- Dana de Milo
- Born: Auckland, New Zealand
- Died: 12 February 2018 (aged 71)
- Known for: LGBTQ+ Activism

= Dana de Milo =

Dana de Milo was an activist and outspoken community member from New Zealand. She engaged with issues faced by the queer community, and transgender people in particular. She was a transgender woman herself.

== Life ==
de Milo was born in Auckland, New Zealand on 29 August 1946.

From a young age, she was often punished for wearing items of clothing belonging to her mother. She also faced bullying at school and noted in interviews that this had a detrimental effect on her learning. de Milo left school at 12 years old and became a French Polishing apprentice.

de Milo's father suffered from Hodgkin Lymphoma and was unwell for much of her childhood. He died while she was still a child.

In 1960, when de Milo was 13 years old, she ran away from home. In later interviews, she stated that this was due to the fact that she faced punishment at home for presenting as female. She briefly worked on a ship, before moving to Wellington in 1963.

de Milo reconnected with her mother at age 21, informing her that she was living as a woman. Her mother was supportive and they maintained a relationship thereafter.

de Milo formed close friendships with other prominent transgender activists such as Carmen Rupe. de Milo and Rupe met in 1961 and remained close friends until Rupe's death in 2011.

On 12 February 2018, de Milo died due to liver cancer. She left most of her belongings to the Aunty Dana Op Shop in Wellington.

== Advocacy ==
de Milo spoke frankly about her struggles living as a trans woman in Aotearoa/New Zealand and expressed concern for other trans people facing similar issues. She was particularly outspoken about discrimination faced within the medical field and by the police. Of the medical field, she stated that trans women like herself had been treated like "guinea pigs" by medical professionals. She expressed concerns that speaking up against this could limit access for future trans people seeking gender-affirming care. She also recalled abuse at the hands of the police, noting that she was once held in Mount Crawford Prison with other trans women for being "idle and disorderly". de Milo also spoke in interviews about the disproportionate discrimination that transgender people face in comparison with cisgender members of the LGBTQ community.
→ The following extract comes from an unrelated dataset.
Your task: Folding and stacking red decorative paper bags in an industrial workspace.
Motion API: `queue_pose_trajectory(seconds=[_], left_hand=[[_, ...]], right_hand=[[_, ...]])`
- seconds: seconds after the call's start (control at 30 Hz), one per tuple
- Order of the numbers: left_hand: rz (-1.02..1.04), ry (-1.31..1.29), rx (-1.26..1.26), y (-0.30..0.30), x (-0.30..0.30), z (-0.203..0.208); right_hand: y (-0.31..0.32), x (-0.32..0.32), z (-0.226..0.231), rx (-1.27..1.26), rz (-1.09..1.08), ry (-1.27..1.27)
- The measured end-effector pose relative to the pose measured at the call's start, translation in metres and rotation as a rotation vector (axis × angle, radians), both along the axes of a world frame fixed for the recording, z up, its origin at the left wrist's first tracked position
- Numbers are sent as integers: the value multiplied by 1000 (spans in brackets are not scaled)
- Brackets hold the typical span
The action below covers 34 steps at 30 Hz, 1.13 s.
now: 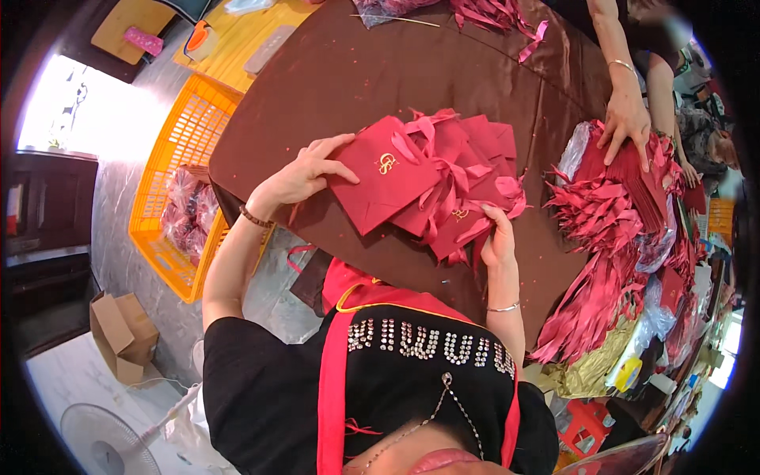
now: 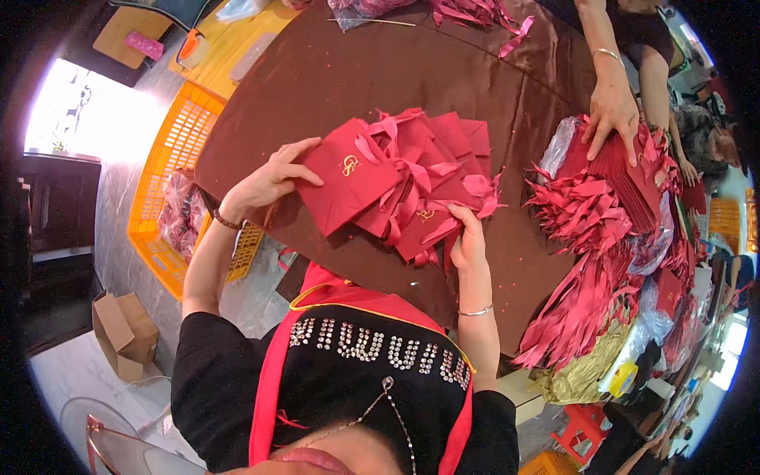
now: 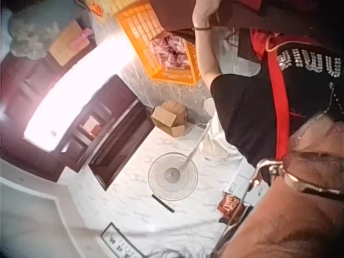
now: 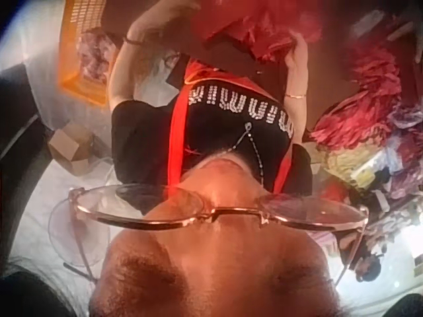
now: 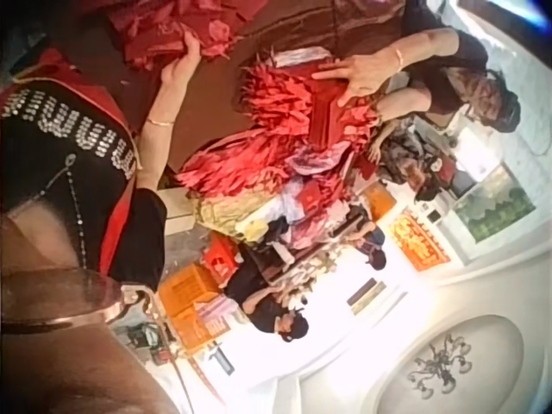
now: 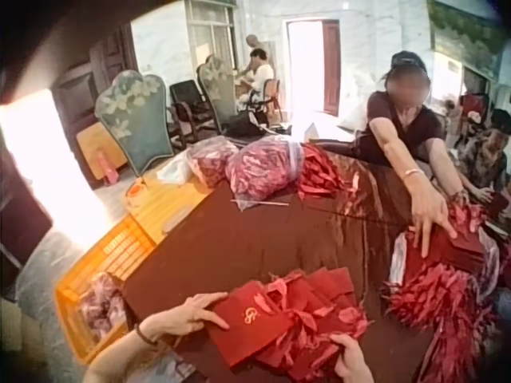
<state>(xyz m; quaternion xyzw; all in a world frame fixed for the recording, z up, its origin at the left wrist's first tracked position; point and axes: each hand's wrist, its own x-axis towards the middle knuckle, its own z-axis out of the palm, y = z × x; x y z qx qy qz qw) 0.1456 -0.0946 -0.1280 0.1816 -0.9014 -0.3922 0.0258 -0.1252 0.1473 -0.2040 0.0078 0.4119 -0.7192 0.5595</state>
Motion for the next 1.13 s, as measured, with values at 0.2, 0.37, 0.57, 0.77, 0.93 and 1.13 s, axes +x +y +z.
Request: queue_pose_trajectory(seconds=[0.2,0.37,0.57,0.77,0.93,1.13], left_hand=[[225,169,121,1,-6,-26],[540,137,47,23,-30,-29],[540,332,588,-3,-36,-12],[-135,278,113,-25,-83,22],[-204,120,12,-20,-114,3],[-103,-78,-166,-7,-112,-1]], right_hand=[[0,2,-3,5,-4,-5],[0,2,-6,25,-33,29],[3,-1,-8,-15,2,8],[1,1,-7,-12,-29,20],[1,7,4,28,-24,73],[1,3,-5,36,-27,29]])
de Milo was a member of the Māori Women's Welfare League, an organisation focused on improving outcomes such as education and health for Māori women. She was also on the board of the Drugs, Health and Development Project and worked as a receptionist at their needle exchange facility. She was a part of the group that formed the Chrissy Witoko Memorial Trust, which was established in 2003 to support those who had been affected by HIV/AIDS.

== Legacy ==
de Milo is considered to be a transgender rights trailblazer, and has been mentioned in articles alongside Carmen Rupe and Georgina Beyer.

After de Milo's death in 2018, politician Jan Logie paid tribute to her in a parliamentary debate. She also had a book dedicated to her by Caren Wilton called My Body, My Business: New Zealand Sex Workers In An Era Of Change. In 2018, shortly before de Milo's death, the Aunty Dana's Op Shop was established in her honor. The shop raises funds for Gender Minorities Aotearoa.